**Your task**
Write out exactly the lines running from the one that contains "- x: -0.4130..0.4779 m" through the end of the material.

**Supplied data**
::::

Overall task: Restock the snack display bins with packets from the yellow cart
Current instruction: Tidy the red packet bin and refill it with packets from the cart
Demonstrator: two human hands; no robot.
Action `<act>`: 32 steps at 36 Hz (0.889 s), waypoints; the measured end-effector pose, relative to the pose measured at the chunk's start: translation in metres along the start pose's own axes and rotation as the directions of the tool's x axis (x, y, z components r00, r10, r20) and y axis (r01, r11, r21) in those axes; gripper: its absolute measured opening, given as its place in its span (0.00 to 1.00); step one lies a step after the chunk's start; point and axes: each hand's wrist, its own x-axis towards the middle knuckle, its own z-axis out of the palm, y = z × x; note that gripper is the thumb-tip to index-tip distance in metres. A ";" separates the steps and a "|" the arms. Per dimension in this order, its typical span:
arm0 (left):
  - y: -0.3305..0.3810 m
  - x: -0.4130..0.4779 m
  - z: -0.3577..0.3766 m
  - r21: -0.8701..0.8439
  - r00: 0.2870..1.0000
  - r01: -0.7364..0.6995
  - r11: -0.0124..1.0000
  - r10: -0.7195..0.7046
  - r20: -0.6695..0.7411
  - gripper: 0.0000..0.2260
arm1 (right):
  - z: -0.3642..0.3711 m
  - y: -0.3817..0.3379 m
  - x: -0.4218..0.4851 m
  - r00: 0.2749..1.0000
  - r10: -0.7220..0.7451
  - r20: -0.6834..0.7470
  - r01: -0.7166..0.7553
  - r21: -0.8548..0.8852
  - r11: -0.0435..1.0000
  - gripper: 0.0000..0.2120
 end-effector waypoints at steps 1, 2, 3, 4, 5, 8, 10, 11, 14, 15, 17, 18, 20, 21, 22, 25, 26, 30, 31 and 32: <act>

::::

**The completed task**
  - x: -0.4130..0.4779 m
  - z: -0.3577..0.3766 m
  - r21: -0.8701..0.8439
  - r00: 0.2870..1.0000
  - r01: -0.7364..0.6995
  - r11: -0.0124..1.0000
  - r10: -0.7195..0.7046
  - r20: -0.6695..0.7411
  - gripper: 0.0000..0.2260
arm1 (right):
  - z: -0.3642..0.3711 m
  - y: -0.3817..0.3379 m
  - x: -0.4218..0.4851 m
  - r00: 0.2749..1.0000
  - r10: -0.7220..0.7451
  - r20: -0.6834..0.7470
  - r01: -0.7166..0.7553
  - r21: -0.8548..0.8852
  - r11: -0.0435..1.0000
  - gripper: 0.0000..0.2120
 end-effector waypoints at steps 1, 2, 3, 4, 5, 8, 10, 11, 14, 15, 17, 18, 20, 21, 22, 25, 26, 30, 31 and 32: <act>

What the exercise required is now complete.